Já entre as mulheres educadoras, as respostas foram mais assertivas. A professora Julia Schorr, por exemplo, relatou que durante o período em que foi coordenadora pedagógica de uma escola pública em Brasília, em 2018, implementou voluntariamente um programa para atender às mulheres de baixa renda. "Quando eu era coordenadora de uma escola de ensino médio, fazia campanha entre os professores para comprar absorventes e as meninas que precisassem me pediam. Com o tempo, a gente foi deixando os absorventes no banheiro. Funcionou bem enquanto eu coordenava", relata Schorr.

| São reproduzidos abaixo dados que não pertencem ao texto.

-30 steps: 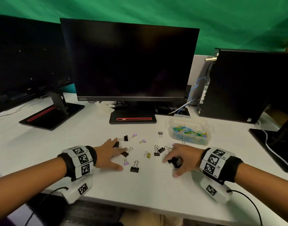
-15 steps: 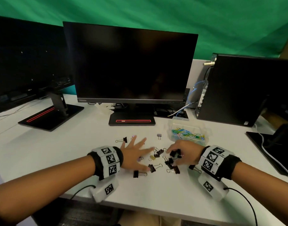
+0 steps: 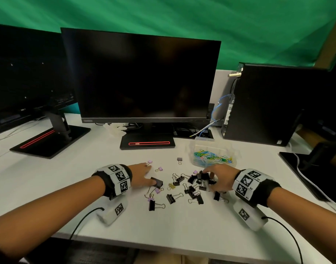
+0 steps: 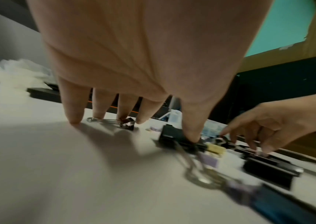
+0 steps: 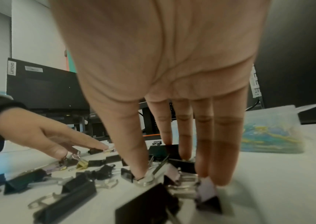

Porém, o problema não está restrito às adolescentes, mas também às mulheres que trabalham. Renata Valença, psicóloga, relembrou uma situação que viveu já adulta. "No trabalho, uma vez, que uma das mulheres do time da limpeza (que era terceirizado) falou no banheiro que estava usando papel higiênico como absorvente porque não estava conseguindo comprar pois tinha que manter a família sozinha", contou Valença. Segundo ela, daquele dia em diante, começou a deixar absorvente nos banheiros da empresa, disponíveis para quem quisesse pegar. "Aquela situação mexeu muito comigo", afirmou a psicóloga.
Mulheres que usam branco
Entendendo que a pobreza menstrual tem raça e recorte social, aso grupo Mulheres de Axé do Brasil (MAB) decidiu promover uma campanha para arrecadar absorventes e coletores menstruais para mulheres encarceradas e em situação de desamparo social. Conforme a comunicação da campanha, "o direito à higiene é um direito básico e fundamental, que infelizmente ainda é negado a muitas pessoas em nosso país".
A Ìyá OBADEYI Carolina Saraiva, que é psicóloga, afirmou que a campanha visa combater a violência menstrual em todos os estados do Brasil: "As mulheres de Axé do Brasil estão bastante mobilizadas pela causa por causa da campanha". Carolina Saraiva relata que atualmente está em contato com a Defensoria Pública do Distrito Federal para fazer com que absorventes e coletores menstruais cheguem às mulheres em privação de liberdade, homens trans em alta vulnerabilidade e para meninas nas escolas públicas.
O Congresso Nacional ainda pode reverter os vetos à Lei proposta pela deputada Marília Arraes e mais 34 deputados e deputadas nos próximos 30 dias.